*Aim of the exercise*
Copy out each line of the data below in which the string "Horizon" appears.

[Source data]
┌──

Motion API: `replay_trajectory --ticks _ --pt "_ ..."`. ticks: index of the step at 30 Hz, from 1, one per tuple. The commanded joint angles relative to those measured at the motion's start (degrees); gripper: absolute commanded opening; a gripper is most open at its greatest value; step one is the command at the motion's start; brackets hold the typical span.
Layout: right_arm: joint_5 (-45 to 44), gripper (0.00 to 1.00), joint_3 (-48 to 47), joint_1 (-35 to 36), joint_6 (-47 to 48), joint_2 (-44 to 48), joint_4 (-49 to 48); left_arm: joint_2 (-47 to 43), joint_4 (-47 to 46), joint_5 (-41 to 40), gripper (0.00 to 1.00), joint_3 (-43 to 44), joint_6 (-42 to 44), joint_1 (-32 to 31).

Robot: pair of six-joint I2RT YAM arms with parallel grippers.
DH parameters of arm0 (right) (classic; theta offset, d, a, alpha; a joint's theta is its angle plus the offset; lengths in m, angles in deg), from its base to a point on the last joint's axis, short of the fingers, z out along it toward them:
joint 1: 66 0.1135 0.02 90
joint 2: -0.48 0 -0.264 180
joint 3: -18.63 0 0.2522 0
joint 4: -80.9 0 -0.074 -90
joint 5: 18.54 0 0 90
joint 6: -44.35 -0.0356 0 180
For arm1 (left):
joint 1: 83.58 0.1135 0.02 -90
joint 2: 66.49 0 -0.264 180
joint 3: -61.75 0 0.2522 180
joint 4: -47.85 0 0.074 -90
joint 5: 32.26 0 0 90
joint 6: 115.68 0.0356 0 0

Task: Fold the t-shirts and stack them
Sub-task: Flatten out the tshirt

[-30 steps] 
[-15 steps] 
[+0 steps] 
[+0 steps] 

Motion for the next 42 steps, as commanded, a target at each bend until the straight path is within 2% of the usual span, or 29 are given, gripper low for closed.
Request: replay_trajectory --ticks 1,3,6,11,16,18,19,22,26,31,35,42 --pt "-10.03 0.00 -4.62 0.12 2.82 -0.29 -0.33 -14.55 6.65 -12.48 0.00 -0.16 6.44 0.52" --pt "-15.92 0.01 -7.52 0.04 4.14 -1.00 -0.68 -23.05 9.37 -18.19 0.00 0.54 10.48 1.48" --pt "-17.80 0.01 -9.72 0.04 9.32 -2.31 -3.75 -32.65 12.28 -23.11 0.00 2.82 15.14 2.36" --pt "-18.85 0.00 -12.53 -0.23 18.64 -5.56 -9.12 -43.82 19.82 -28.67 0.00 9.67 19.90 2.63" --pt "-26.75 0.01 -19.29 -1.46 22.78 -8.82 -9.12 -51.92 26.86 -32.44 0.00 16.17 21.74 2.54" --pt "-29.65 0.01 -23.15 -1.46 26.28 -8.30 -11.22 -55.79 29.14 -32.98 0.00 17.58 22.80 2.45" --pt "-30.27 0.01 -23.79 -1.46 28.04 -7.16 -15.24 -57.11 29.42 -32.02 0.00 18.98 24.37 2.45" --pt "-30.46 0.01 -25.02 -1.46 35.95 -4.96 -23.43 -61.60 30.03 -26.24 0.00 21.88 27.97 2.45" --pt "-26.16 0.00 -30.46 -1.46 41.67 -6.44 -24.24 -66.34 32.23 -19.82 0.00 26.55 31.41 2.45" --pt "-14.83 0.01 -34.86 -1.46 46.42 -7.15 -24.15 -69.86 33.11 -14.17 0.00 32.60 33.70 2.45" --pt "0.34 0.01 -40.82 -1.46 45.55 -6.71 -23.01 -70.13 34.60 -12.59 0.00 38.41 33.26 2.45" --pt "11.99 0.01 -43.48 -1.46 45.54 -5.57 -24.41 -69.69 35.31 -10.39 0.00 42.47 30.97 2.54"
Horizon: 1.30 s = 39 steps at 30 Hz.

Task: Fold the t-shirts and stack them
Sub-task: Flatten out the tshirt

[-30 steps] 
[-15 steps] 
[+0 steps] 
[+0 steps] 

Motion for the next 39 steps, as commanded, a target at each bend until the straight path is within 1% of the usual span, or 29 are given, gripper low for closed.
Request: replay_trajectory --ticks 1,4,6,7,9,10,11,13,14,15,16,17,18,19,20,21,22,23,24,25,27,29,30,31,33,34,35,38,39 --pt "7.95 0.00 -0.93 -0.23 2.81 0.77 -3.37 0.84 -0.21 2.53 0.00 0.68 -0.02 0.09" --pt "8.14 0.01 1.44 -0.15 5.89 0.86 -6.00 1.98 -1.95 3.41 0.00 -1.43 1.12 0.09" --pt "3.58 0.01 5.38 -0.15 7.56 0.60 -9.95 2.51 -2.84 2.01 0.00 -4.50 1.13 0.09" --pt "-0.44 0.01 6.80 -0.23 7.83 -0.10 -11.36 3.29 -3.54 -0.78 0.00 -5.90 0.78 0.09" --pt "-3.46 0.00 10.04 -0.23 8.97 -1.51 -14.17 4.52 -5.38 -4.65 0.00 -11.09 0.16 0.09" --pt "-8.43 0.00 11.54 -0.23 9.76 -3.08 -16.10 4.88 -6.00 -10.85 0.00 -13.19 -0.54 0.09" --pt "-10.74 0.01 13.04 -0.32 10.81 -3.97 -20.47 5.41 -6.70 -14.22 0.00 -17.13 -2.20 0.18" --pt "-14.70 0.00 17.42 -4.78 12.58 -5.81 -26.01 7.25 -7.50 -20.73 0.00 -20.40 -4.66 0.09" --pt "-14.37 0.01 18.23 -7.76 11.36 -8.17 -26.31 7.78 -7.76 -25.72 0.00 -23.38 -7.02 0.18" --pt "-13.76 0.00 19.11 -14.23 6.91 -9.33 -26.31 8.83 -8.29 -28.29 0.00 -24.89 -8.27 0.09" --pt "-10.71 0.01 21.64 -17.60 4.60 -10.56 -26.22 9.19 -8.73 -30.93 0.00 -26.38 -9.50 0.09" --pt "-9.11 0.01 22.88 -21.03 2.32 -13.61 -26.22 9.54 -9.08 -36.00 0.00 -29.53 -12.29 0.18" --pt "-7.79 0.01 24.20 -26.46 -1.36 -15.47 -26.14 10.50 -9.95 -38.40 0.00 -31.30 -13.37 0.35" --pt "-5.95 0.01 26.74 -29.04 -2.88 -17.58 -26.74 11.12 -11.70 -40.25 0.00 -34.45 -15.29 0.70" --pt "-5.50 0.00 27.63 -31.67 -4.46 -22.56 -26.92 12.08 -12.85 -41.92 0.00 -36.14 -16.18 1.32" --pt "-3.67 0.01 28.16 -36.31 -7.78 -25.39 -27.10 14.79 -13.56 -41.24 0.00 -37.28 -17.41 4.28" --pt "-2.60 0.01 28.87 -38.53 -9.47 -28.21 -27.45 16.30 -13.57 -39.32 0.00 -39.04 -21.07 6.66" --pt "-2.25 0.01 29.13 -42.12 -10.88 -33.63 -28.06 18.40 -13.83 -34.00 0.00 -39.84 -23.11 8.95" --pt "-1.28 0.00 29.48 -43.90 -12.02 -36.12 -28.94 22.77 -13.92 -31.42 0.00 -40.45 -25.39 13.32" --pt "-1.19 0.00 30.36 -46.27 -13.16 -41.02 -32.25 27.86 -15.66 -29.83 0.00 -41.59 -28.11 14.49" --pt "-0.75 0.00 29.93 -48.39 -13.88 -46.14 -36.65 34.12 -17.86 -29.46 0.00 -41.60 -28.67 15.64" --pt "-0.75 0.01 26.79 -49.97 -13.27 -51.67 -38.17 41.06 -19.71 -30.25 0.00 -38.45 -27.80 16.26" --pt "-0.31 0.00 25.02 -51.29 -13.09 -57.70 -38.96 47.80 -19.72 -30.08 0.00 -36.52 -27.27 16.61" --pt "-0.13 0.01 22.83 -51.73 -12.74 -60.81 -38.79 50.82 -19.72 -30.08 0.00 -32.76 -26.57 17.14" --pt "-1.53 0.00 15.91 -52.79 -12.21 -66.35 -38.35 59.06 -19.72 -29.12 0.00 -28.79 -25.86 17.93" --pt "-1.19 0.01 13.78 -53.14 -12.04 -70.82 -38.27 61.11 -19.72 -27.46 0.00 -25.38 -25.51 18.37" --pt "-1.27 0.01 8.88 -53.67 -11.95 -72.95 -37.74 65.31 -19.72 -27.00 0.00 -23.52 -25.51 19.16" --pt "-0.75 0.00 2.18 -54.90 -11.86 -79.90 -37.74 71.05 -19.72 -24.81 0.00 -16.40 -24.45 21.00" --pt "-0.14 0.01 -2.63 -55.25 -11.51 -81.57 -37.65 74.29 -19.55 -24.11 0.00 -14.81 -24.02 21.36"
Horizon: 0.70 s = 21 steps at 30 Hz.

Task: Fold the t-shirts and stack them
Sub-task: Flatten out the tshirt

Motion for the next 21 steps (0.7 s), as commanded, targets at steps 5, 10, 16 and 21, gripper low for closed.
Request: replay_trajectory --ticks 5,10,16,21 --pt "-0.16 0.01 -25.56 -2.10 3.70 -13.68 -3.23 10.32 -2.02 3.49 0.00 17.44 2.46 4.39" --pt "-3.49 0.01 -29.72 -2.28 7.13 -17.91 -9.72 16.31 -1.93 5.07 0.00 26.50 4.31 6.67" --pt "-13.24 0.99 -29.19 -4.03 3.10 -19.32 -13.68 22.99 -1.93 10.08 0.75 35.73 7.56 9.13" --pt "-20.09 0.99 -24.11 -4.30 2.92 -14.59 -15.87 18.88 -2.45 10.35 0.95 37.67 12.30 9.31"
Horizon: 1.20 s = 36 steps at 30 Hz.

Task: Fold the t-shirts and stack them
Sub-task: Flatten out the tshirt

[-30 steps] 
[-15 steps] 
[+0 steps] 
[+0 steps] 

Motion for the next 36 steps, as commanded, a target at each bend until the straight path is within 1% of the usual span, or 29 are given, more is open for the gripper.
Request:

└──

*Task solution*
Horizon: 1.30 s = 39 steps at 30 Hz.
Horizon: 0.70 s = 21 steps at 30 Hz.
Horizon: 1.20 s = 36 steps at 30 Hz.

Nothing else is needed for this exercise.